Images from Wikidata

Enter a search term in one of the following six languages, and we'll try to find an image for it using Wikidata, via two search methods. Search terms can be people, places, events, objects, plants, etc. E.g. try "granite" or "Obama" in English, "ordinateur" in French, "δάσος" in Greek, etc. Full explanation and code below.

Search for:

Direct Wikidata search:

Via Wikipedia sitelinks:

Open-domain image retrieval

What's the motivation here?

One motivation: A thing people sometimes want in generative projects is to be able to get an image for any arbitrary search term, allowing the generator to be more open-domain than if you took the approach of starting with a fixed sprite pack. Getting good results is pretty hard, but if you're okay with just "something" for any search term, there have been various solutions over the years. A popular one used to be grabbing the first result from the now-deprecated Google Image Search API; Flickr search is another option. This post shows how to use Wikidata queries for that purpose. I believe using Wikidata for this has a few advantages, such as multi-lingual search and labeling, an open API run by a nonprofit organization, and at least some degree of human curation.

Wikidata

A quick overview of Wikidata: It's a structured-data project under the same umbrella organization as Wikipedia, and contains millions of "entities" that each represent some person, thing, event, etc. Examples of entities are granite (Q41177), Elvis Presley (Q303), and Great Molasses Flood (Q1129089). Entities are canonically referred to by this Qxxx ID, because no specific language is considered primary (the names I gave in the previous sentence are just the English labels attached to them).

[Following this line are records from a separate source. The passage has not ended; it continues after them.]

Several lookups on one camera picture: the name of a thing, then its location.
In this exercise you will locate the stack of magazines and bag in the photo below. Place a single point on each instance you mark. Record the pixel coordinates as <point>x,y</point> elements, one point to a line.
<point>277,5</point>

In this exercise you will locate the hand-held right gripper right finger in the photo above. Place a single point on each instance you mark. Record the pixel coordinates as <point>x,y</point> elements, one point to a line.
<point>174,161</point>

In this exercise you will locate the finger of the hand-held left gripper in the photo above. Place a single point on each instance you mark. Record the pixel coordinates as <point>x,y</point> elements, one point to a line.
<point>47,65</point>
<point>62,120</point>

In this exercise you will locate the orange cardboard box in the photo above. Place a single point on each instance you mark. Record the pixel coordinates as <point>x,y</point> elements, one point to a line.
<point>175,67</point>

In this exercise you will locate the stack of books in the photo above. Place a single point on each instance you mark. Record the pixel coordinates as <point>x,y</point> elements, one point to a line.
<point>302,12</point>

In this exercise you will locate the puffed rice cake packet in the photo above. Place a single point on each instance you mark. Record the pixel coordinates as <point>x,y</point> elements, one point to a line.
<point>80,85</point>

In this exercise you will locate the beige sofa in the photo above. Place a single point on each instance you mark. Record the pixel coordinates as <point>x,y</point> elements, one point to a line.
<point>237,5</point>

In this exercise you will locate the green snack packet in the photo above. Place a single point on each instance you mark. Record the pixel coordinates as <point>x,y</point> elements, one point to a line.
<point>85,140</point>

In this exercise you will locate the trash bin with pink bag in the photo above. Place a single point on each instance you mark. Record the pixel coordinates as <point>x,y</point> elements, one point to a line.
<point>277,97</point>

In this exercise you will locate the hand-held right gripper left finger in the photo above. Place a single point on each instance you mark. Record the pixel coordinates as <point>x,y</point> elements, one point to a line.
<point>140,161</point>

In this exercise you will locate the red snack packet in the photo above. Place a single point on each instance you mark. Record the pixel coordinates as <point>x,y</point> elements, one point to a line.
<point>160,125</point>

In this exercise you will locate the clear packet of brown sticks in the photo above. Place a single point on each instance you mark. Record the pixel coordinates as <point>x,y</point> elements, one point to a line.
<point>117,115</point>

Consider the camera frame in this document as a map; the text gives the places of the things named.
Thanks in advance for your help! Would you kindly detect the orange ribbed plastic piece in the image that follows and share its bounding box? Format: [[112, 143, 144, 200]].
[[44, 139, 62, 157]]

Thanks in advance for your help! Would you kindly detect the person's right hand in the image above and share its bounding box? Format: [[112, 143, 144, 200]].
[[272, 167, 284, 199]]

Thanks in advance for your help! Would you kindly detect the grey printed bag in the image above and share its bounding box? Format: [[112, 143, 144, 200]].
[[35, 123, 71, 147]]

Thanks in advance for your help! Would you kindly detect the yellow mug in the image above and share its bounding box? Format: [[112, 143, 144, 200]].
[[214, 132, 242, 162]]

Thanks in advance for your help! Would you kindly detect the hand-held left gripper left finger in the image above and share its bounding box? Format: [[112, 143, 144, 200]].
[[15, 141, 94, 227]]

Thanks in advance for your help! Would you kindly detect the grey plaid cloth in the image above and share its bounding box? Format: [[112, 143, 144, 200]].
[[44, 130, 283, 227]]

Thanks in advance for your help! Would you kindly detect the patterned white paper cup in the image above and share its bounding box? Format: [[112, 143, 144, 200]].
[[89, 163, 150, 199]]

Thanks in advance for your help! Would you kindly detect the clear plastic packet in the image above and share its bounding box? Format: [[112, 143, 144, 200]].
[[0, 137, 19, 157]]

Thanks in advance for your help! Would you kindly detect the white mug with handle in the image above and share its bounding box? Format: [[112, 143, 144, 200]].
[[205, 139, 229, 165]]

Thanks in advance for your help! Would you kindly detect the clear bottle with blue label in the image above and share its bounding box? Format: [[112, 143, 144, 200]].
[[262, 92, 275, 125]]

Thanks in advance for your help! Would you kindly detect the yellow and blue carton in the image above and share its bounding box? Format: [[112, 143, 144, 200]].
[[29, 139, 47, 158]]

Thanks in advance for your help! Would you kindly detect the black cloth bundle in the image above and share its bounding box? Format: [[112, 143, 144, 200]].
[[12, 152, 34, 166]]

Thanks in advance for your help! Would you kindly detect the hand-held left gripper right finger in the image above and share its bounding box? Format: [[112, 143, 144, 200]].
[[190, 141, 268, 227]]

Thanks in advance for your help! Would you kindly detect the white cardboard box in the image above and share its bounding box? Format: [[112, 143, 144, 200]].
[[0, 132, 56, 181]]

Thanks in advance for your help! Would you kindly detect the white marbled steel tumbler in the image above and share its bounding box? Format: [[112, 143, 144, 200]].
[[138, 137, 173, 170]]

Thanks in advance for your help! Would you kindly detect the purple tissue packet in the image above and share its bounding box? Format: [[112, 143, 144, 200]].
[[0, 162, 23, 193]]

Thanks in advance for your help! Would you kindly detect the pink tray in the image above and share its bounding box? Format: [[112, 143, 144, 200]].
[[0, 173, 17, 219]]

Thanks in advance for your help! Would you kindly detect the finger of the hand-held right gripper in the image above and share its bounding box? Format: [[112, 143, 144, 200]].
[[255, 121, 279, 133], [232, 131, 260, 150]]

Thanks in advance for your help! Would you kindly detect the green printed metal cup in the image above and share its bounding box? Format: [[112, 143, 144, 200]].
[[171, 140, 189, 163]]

Many of the entities were initially imported from Wikipedia articles, and are linked back to the corresponding Wikipedia articles. To each entity is attached a label and a short description in one or more languages, plus a series of "claims", which constitute the structured data. Claims are statements of properties attributed to the entity: date of birth (P569) for a person, DOI (P356) for a scientific paper, etc. These come from a mixture of manual curation, scripts importing data from Wikipedia articles (e.g. from infoboxes), and scripts importing data from other open-data sources.

One of the many possible properties that a Wikidata entity can have is image (P18), which, if it exists, links to one or more freely licensed images on the Wikimedia Commons media repository that are claimed to be a good visual representation of the entity. That's what this post is about retrieving.

Wikibase API

The most direct way of getting things out of Wikidata is to use the Wikibase API. You can use it directly, but this example uses the Wikibase SDK, a small Javascript library that provides some convenience methods to build query URLs and simplify the returned results.

The demo above implements two ways of searching. We can search Wikidata directly in a specified language, which is perhaps the obvious thing to do. Alternately, we can do a "sitelink" search, which means searching for a Wikipedia article in the specified language, and then grabbing its linked Wikidata entity. These often produce the same results, but not always.

A brief sketch of the pros and cons of the two search methods: For languages with large Wikipedias, the sitelink method seems to often produce better results for ambiguous searches, because it makes use of manually created redirects to the most common meaning. For example, a direct Wikidata search in English for "bee" turns up the letter B as the first result, while a sitelink search via the English Wikipedia turns up the insect, which is probably what we wanted. On the other hand, for languages with smaller Wikipedias that have fewer manually created redirects, the direct Wikidata search may produce better results. For example, a direct Wikidata search in Greek for "Έλβις" turns up Elvis Presley, while a sitelink search only works if you use his full name. You can try both methods in a few languages at the top of this post.

Code

For the actual implementation of the demo at the top of this post, view-source in your browser. Below is a cut-down example that doesn't do DOM manipulation or retrieve entity labels/descriptions, showing how to retrieve an image URL. It's a pretty quick-and-dirty implementation with minimal error handling, but it hopefully illustrates how to get an image out of the API.

const wdk = WBK({
    instance: "https://www.wikidata.org",
    sparqlEndpoint:"https://query.wikidata.org/sparql"
})

// Direct Wikidata search
function search(term, lang) {
    const searchUrl = wdk.searchEntities({
	search: term,
	language: lang,
	limit: 1
    })
    fetch(searchUrl).then(r => r.json())
        // grab ID of the first search result
	.then(r => r.search[0].id)
        // look up the claims for that ID
	.then(id => wdk.getEntities({ids:id, props:'claims'}))
	.then(entityUrl => fetch(entityUrl))
	.then(r => r.json())
	.then(wdk.simplify.entities)
        // grab the "P18" (image) claims, if they exist
	.then(r => r[Object.keys(r)[0]].claims["P18"])
        // get a URL for the first image if there is one (resized to width=300)
	.then(images => images ? wdk.getImageUrl(images[0], 300) : null)
        .then(imageUrl => alert(imageUrl)) // do something with the URL
}

// Search Wikidata via Wikipedia sitelinks
function searchSitelinks(term, lang) {
    const searchUrl = wdk.getEntitiesFromSitelinks(term, lang + 'wiki')
    fetch(searchUrl).then(r => r.json())
	.then(wdk.simplify.entities)
        // grab the "P18" (image) claims, if they exist
	.then(r => r[Object.keys(r)[0]].claims["P18"])
        // get a URL for the first image if there is one (resized to width=300)
	.then(images => images ? wdk.getImageUrl(images[0], 300) : null)
        .then(imageUrl => alert(imageUrl)) // do something with the URL
}